I noticed in the domU /var/log/kern.log that APIC routing changes from "flat" for vcpus=4 to "physical flat" for vcpus=5. Looking at the source code for linux-2.6.30.1/arch/x86/kernel/apic/probe_64.c, this switch occurs when "max_physical_apicid >= 8." In the domU /var/log/kern.log and /proc/cpuinfo, only even numbered APIC IDs (starting from 0) are used so when it gets to the 5th CPU, it is already at APIC ID 8 which triggers the physical flat APIC routing.
 
dom0 has all 16 CPUs available to it. The mapping between CPU numbers and APIC ID is 1-to-1 (CPU0:APIC ID0 ... CPU15:APIC ID15). domU is configured with either vcpus=4 or vcpus=5. In both cases, the mapping uses even number only for the APIC IDs (CPU0:APIC ID0 ... CPU5:APIC ID8).
 
I'm using an ATTO/PMC Tachyon-based Fibre Channel PCIe card on this platform. It uses PCI-MSI-edge for its interrupt. I use pciback.hide in my dom0 Xen 3.5 kernel stanza to pass the device directly to domU. I'm also using "iommu=1,no-intremap,passthrough" in the stanza. I'm able to see the device in dom0 via "lspci -vv" and see the MSI message address and data that have been programmed into the Tachyon registers and using IRQ 32. Regardless of changes to IRQ 32's SMP affinity in domU, the MSI message address and data as seen from dom0 does not change. I can only conclude that domU is running some sort of IRQ emulation.
 
# lspci -vv in dom0
07:00.0 Fibre Channel: PMC-Sierra Inc. Device 8032 (rev 05)
        Subsystem: Atto Technology Device 003c
        Interrupt: pin A routed to IRQ 32
        Capabilities: [60] Message Signalled Interrupts: Mask- 64bit+ Queue=0/1 Enable+
                Address: 00000000fee00000  Data: 40ba (dest ID=0, RH=DM=0, fixed interrupt, vector=0xba)

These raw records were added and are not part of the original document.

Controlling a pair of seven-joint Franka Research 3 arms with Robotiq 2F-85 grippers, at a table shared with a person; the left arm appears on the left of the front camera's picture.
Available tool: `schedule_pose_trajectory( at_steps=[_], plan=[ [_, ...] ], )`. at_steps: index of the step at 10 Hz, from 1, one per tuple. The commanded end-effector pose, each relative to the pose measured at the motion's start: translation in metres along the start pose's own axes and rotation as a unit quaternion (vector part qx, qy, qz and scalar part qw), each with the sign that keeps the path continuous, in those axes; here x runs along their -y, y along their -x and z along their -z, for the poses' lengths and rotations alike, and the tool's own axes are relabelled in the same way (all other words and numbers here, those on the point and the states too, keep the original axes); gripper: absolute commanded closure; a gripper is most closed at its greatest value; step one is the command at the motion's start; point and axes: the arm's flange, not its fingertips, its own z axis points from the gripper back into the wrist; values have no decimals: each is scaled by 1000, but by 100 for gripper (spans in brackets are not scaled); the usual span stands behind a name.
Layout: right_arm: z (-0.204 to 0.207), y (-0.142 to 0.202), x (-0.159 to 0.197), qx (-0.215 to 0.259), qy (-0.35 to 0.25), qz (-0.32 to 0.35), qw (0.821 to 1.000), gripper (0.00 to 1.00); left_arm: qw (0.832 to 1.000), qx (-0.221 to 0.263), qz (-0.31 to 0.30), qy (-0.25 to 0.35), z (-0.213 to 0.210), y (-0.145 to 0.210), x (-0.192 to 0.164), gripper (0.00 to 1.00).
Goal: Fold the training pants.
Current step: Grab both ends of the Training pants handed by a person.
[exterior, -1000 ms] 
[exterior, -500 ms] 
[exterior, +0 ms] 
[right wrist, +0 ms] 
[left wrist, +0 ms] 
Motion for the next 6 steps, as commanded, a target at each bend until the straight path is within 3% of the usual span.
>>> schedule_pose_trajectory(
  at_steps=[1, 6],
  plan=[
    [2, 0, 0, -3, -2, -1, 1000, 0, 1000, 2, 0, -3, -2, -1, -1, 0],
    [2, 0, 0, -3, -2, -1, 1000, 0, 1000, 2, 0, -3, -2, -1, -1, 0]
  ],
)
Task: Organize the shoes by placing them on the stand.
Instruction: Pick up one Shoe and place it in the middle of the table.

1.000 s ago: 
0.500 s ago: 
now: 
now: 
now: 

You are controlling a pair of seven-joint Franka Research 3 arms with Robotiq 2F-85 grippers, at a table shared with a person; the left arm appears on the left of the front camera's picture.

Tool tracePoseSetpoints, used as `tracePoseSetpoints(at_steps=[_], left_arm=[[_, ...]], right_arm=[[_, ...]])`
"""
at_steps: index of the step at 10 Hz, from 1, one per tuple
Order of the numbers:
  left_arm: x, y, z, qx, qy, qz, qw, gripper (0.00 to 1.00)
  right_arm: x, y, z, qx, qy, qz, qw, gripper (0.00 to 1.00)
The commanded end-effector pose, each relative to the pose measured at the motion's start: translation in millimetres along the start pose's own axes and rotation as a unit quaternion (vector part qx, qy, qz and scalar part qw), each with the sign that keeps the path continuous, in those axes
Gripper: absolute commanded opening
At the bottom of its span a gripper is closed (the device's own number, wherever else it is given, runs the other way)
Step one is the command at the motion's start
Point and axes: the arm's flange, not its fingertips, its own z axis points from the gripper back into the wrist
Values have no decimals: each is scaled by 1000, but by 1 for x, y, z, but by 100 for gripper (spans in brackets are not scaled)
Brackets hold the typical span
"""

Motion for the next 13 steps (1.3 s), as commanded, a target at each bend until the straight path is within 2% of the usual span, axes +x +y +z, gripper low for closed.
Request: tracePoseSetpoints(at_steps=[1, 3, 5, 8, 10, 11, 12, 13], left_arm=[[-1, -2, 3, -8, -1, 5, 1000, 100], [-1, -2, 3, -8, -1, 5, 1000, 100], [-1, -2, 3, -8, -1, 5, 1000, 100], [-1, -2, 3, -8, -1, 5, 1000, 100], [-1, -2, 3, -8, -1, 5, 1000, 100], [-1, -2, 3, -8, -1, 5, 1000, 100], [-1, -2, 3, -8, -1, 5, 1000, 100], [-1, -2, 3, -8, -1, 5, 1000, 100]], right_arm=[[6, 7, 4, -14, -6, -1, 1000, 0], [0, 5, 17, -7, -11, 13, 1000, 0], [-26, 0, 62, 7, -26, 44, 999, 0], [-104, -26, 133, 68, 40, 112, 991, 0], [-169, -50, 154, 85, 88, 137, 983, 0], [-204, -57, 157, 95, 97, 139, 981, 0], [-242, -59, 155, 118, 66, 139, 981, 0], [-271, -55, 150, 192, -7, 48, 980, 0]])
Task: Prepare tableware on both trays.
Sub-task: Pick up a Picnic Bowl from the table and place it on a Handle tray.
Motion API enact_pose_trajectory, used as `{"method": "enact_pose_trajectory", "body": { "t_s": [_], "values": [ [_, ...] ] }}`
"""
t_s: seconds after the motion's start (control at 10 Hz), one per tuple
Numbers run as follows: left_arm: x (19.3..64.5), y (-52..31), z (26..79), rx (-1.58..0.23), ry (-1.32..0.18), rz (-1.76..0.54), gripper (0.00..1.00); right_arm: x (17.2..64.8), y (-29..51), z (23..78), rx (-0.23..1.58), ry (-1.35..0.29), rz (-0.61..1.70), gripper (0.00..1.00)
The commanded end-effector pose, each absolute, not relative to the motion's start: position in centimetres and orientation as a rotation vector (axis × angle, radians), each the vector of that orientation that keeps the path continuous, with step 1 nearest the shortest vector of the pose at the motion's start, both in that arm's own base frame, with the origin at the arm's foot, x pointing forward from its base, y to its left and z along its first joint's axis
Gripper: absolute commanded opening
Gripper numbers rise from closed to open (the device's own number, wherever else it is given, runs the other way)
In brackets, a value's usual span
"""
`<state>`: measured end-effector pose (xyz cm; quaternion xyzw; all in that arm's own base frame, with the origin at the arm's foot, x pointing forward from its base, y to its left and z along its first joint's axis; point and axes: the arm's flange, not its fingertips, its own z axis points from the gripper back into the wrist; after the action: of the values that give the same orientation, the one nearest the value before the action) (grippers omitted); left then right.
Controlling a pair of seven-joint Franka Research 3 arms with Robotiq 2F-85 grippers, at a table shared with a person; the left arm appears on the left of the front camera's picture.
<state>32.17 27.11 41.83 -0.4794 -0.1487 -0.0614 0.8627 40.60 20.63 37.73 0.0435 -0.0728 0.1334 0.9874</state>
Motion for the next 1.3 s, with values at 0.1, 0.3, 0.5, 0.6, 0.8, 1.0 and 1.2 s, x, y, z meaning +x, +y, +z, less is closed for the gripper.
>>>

        Kernel driver in use: pciback
 
In domU, the device has been remapped (intentionally in the dom0 config file) to bus 0, device 8 and can also be seen via "lspci -vv" with the same MSI message address but different data and using IRQ 48.
 
# lspci -vv in domU with vcpus=5
00:08.0 Fibre Channel: PMC-Sierra Inc. Device 8032 (rev 05)
        Subsystem: Atto Technology Device 003c
        Interrupt: pin A routed to IRQ 48
        Capabilities: [60] Message Signalled Interrupts: Mask- 64bit+ Queue=0/0 Enable+
                Address: 00000000fee00000  Data: 4059 (dest ID=0, RH=DM=0, fixed interrupt, vector=0x59)
        Kernel driver in use: hwdrv
        Kernel modules: hbas-hw
 
At this point, the kernel driver for the device has been loaded and the number of interrupts can be seen in /proc/interrupts. The default IRQ SMP has not been changed and yet the interrupts are all being routed to CPU0. This is for vcpus=5 (physical flat APIC routing). Changing IRQ 48's SMP affinity to any value will result in a complete loss of all interrupts. domU and dom0 need to be rebooted to restore normal operation.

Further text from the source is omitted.